Return, word for word, only the lines of the data below that lie between the line with "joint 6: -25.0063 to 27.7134" and the line with "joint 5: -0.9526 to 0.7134", those two lines included.

INPUT MATERIAL »
=== Section Start ===

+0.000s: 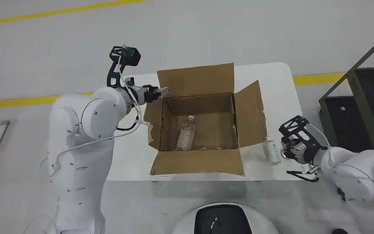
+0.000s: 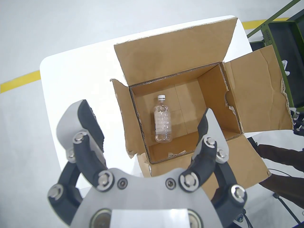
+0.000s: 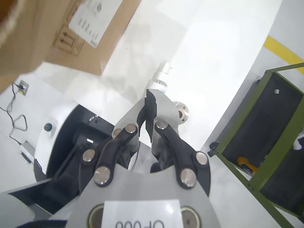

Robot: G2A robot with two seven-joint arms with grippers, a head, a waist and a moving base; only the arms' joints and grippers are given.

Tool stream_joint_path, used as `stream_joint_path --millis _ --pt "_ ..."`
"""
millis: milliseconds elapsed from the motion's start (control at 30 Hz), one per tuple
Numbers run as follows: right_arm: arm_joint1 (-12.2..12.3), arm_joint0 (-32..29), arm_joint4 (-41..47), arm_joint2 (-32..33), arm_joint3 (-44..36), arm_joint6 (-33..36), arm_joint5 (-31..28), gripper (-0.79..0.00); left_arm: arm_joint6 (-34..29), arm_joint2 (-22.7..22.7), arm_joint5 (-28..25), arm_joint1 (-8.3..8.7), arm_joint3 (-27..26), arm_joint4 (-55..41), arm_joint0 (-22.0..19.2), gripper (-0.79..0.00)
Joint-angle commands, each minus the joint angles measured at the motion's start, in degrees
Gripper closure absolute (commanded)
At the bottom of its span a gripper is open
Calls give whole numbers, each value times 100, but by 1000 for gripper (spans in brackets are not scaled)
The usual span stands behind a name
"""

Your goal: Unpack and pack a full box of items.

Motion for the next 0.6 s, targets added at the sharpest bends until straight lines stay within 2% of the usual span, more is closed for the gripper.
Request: stream_joint_path --millis 0,133,233,267,433,567 --pt "-4 -61 -209 -27 114 38 449 0 0 0 0 0 0 0 0 -785" --pt "0 -104 -732 -167 232 137 769 0 0 0 0 0 0 0 0 -785" --pt "-10 -57 -928 -307 414 101 963 -225 0 0 0 0 0 0 0 -785" --pt "-19 -25 -913 -372 490 68 1028 -348 0 0 0 0 0 0 0 -785" --pt "-67 312 -803 -734 958 -160 1151 -323 0 0 0 0 0 0 0 -785" --pt "-101 594 -848 -1032 1236 -211 1184 -339 0 0 0 0 0 0 0 -785"
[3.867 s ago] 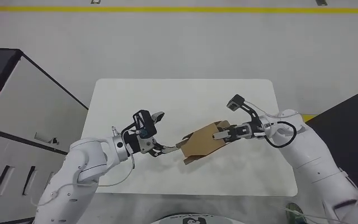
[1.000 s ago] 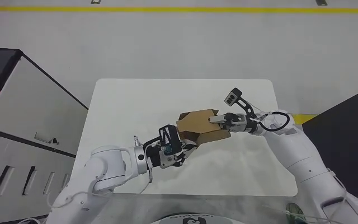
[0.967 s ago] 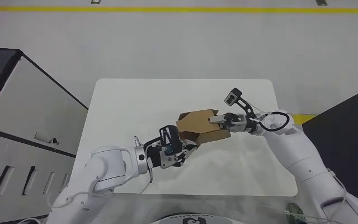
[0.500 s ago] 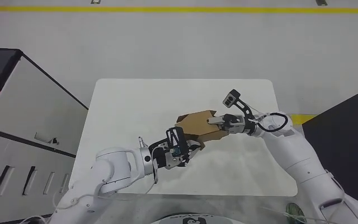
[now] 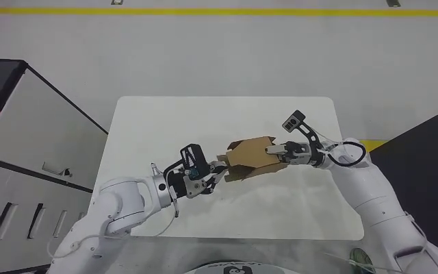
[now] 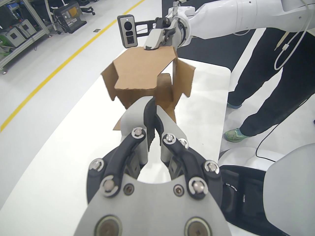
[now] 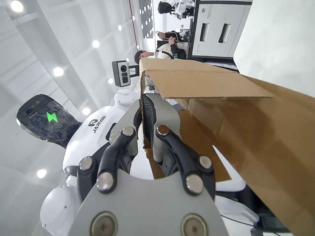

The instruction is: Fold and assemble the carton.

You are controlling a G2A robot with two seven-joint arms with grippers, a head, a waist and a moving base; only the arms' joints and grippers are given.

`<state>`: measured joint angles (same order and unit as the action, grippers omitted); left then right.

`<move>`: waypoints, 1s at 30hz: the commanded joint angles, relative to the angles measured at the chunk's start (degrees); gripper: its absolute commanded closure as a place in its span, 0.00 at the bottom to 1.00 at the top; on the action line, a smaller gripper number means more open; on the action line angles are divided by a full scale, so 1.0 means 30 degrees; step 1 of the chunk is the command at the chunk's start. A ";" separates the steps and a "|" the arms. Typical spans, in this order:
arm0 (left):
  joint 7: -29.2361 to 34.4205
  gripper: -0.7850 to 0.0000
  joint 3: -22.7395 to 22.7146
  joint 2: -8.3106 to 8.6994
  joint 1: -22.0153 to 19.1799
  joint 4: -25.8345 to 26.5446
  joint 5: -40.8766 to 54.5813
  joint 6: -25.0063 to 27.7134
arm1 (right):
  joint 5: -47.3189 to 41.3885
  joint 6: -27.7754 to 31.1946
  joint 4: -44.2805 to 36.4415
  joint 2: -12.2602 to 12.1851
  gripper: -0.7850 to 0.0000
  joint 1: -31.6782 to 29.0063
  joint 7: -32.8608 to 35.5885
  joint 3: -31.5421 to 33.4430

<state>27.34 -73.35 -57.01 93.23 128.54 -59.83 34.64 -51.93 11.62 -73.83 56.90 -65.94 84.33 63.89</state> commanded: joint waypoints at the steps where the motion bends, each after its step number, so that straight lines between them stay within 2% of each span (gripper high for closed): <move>1: -0.0045 1.00 -0.0135 0.0025 0.0078 -0.0043 0.0041 -0.0016 | -0.0019 0.0137 -0.0045 -0.0005 1.00 -0.0047 0.0380 0.0112; 6: -0.0090 1.00 -0.0016 0.0035 -0.0020 -0.0159 0.0035 -0.0047 | 0.0113 0.0532 -0.0177 0.0022 1.00 -0.0088 0.1223 0.0184; 30: 0.0225 1.00 0.0382 0.0103 -0.0488 -0.0026 0.0198 -0.0228 | 0.2218 0.0899 -0.1064 -0.0101 1.00 -0.0449 0.0876 0.0610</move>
<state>27.99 -72.15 -56.72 91.75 128.36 -59.24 33.98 -45.57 14.48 -76.87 56.61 -67.21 87.17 65.64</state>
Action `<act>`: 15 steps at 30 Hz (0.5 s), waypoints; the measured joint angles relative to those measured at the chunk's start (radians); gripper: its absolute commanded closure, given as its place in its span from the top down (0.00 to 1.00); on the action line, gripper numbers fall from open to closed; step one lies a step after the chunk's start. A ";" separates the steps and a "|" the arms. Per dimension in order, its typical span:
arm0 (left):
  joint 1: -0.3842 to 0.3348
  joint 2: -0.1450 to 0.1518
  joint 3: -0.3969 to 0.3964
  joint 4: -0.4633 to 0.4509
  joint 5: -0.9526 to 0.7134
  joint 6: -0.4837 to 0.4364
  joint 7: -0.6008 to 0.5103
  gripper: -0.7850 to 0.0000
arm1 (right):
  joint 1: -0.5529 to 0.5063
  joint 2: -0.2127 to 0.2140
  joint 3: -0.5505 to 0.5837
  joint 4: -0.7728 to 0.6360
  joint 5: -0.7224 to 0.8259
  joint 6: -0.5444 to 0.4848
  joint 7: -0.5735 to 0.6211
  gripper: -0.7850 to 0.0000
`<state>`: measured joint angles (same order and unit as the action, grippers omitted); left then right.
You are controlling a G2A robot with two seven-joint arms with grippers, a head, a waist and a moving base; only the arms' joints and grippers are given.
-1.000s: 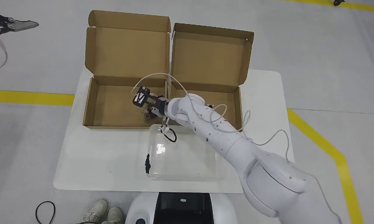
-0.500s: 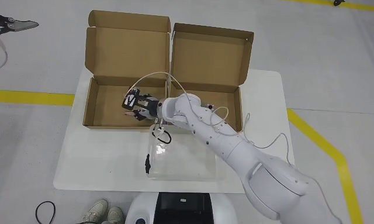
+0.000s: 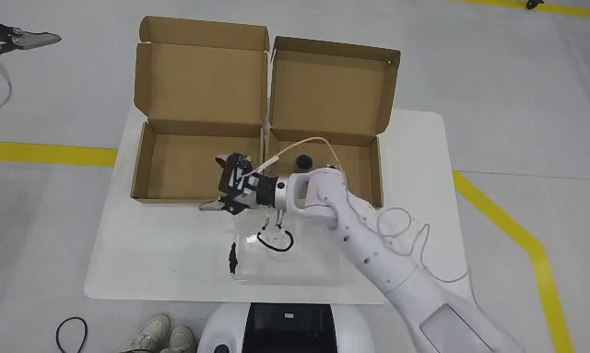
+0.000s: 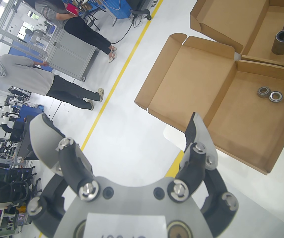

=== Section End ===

FINAL ANSWER »
  joint 6: -25.0063 to 27.7134
arm1 (right):
  joint 5: -47.3189 to 41.3885
  joint 6: -27.7754 to 31.1946
  joint 4: -44.2805 to 36.4415
  joint 2: -12.2602 to 12.1851
  gripper: -0.7850 to 0.0000
  joint 1: -31.6782 to 29.0063
  joint 7: -32.8608 to 35.5885
  joint 3: -31.5421 to 33.4430

<state>27.34 -73.35 -57.01 93.23 128.54 -59.83 34.64 -51.93 11.62 -73.83 56.90 -65.94 84.33 63.89</state> commanded: joint waypoints at the steps where the motion bends, each after its step number, so that straight lines between them stay within 2% of each span (gripper high for closed): <move>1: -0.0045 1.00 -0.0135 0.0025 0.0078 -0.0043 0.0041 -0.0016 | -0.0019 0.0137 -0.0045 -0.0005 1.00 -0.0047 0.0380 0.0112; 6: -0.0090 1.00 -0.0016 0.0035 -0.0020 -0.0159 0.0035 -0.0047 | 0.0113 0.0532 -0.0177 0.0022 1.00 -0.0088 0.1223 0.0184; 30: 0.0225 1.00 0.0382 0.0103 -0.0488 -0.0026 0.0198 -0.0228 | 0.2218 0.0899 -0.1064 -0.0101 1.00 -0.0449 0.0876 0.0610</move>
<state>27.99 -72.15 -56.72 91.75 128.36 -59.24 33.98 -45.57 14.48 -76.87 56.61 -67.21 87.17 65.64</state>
Action `<act>`: 15 steps at 30 Hz (0.5 s), waypoints; the measured joint angles relative to those measured at the chunk's start (radians); gripper: its absolute commanded closure, given as its place in its span from the top down (0.00 to 1.00); on the action line, gripper numbers fall from open to closed; step one lies a step after the chunk's start. A ";" separates the steps and a "|" the arms. Per dimension in order, its typical span:
arm0 (left):
  joint 1: -0.3842 to 0.3348
  joint 2: -0.1450 to 0.1518
  joint 3: -0.3969 to 0.3964
  joint 4: -0.4633 to 0.4509
  joint 5: -0.9526 to 0.7134

The output requires no further additions.